Geçen Zaman
Ziya Osman Saba, kısa yaşamına sığdırdığı şiirleri ve öyküleriyle adının uzunca yıllar anılmasının yolunu açan başarılı bir Türk şair ve yazarıdır. Yedi Meşaleciler topluluğunun altı şairinden biridir.
Sebil ve Güvercinler (İstanbul 1943), Geçen Zaman (İstanbul 1947), Nefes Almak (İstanbul 1957) adlı üç şiir betiği olan Ziya Osman Saba’nın iki de öykü betiği var; Mesut İnsanlar Fotoğrafhanesi (İstanbul 1952) ve Değişen İstanbul (İstanbul 1959).
Mesut İnsanlar Fotoğrafhanesi, 1944-1950 yılları arasında yazılmış dokuz öykü içermekte; Değişen İstanbul’da ise 1954-1957 aralığında yazılmış altı öykü yer almaktadır.
Varlık yayınlarınca 1947 yılında yayımlanan Geçen Zaman, 1928-1946 yılları arasında yazılmış şiirlerden oluşmaktadır.
GEÇEN ZAMAN'dan
AHRET
Bu garip dünyada ben yadırgadım yerimi..
Yıllardan sonra bir gün, görüp çektiklerimi.
Tanrım, bir meleğine emredecek: «Yetişir!»

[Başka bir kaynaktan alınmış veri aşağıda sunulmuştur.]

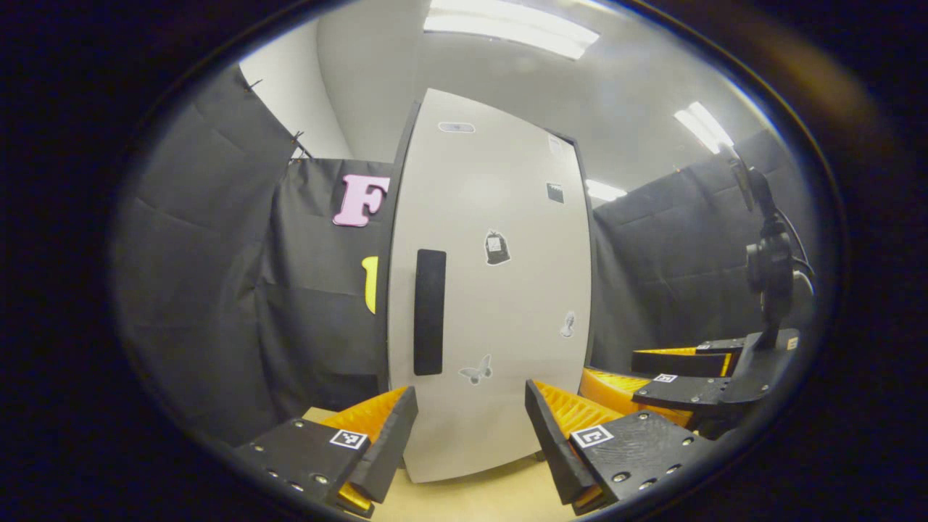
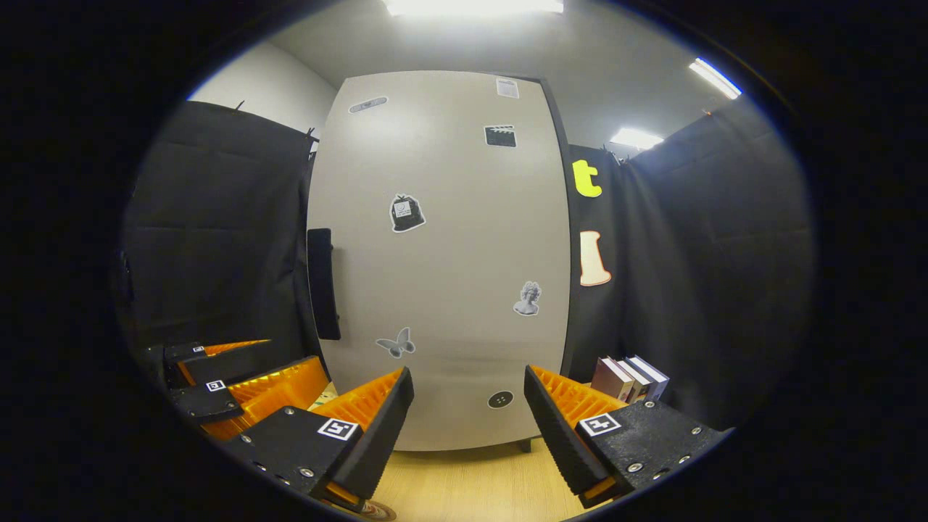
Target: Open the cabinet door with the right hand, grasp the bottle in the cabinet with the left hand and place it on the coaster, then close the cabinet door with the right hand.
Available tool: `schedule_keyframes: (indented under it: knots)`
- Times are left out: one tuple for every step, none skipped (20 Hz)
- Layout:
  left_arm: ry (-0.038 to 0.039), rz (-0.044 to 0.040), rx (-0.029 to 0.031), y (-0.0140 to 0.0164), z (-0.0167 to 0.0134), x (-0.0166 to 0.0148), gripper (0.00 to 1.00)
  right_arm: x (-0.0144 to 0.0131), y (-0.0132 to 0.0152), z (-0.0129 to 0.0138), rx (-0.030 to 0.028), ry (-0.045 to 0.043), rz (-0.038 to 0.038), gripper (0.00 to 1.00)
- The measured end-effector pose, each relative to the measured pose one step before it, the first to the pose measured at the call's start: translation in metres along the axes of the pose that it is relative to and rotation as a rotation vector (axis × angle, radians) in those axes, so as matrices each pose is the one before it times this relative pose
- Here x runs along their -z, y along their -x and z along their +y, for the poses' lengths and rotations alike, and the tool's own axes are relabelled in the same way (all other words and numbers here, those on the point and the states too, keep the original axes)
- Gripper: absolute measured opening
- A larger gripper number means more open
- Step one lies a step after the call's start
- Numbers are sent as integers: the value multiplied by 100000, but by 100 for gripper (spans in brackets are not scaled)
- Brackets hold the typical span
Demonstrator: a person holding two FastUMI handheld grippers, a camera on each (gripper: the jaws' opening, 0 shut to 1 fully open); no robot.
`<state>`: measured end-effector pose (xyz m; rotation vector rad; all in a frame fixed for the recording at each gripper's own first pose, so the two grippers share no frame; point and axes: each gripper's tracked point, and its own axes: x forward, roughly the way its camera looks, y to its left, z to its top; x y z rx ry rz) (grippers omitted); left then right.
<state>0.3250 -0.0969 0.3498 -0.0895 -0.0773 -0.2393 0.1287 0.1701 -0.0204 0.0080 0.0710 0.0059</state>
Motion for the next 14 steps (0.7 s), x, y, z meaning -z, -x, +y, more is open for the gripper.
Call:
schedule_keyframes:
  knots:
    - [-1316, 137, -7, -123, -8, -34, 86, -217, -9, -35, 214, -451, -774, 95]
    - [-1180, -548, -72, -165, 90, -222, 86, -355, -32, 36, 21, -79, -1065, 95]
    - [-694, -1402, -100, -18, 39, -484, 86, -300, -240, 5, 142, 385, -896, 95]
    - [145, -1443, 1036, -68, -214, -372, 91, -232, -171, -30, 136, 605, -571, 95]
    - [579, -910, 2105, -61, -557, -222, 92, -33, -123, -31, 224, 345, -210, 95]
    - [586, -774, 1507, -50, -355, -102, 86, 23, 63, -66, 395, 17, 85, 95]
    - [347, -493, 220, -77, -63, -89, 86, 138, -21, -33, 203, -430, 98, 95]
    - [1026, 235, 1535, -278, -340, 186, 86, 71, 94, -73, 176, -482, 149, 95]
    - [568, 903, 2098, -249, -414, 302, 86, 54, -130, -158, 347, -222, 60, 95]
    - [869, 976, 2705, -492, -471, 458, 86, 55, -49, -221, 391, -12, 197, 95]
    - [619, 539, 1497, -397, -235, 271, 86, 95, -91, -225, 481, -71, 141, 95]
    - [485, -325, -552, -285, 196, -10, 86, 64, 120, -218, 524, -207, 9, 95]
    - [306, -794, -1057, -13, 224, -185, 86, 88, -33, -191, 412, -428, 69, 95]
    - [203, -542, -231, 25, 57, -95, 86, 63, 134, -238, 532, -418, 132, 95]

Gözlerimi o saat sessiz kapıyacağım.
Beni bekliyedursun bir kenarda yatağım;
Bütün yorgunluğumu alacak bir teneşir.
Bir yükü atmış gibi içimde bir hafiflik,
Oraya geçmek için aşacağım bir eşik,
Bir lâhza tutacağım bana uzanan eli.
Bir el gözlerimdeki perdeyi sıyıracak.
Onları bulacağım… Ve annem şaşıracak:
«Oğlum! Ne kadar da büyümüş ben görmiyeli.-»
1938
BÜTÜN SAADETLER MÜMKÜNDÜR
Bütün saadetler mümkündür…
Şu kapmın açılması,
İçeri girivermen,
Bahar, kuşlar, gündüz.
Ve bütün dünya
Bir an içinde gürültüsüz.
Bütün saadetler mümkündür…
Bahtsızların biraz gülümsemesi…
Körlerin gün görmesi.
Mümkündür bütün mucizeler…
Ana, baba, evlât, bütün kaybolanlar…
Ebedî bir sabahta buluşmamız bir daha.
ölüler! hepimiz için yalvarın Allaha…
1943
İNSANLAR
insanlar…
Ne sonuncusu, ne de ilki,
Çoluğu, çocuğu, erkeği, dişisi,
Şu sokaklardaki, taşıtlardaki, pencerelerdeki.
Azametli, dalkavuk, hiddetli, sinsi…
Ordular: insanlardan… geçtiği yerde ot bitmeyen.
Ev bark yıkan, pusu kuran, hak yiyen.
İnsanlar kurt, insanlar fil, insanlar tilki…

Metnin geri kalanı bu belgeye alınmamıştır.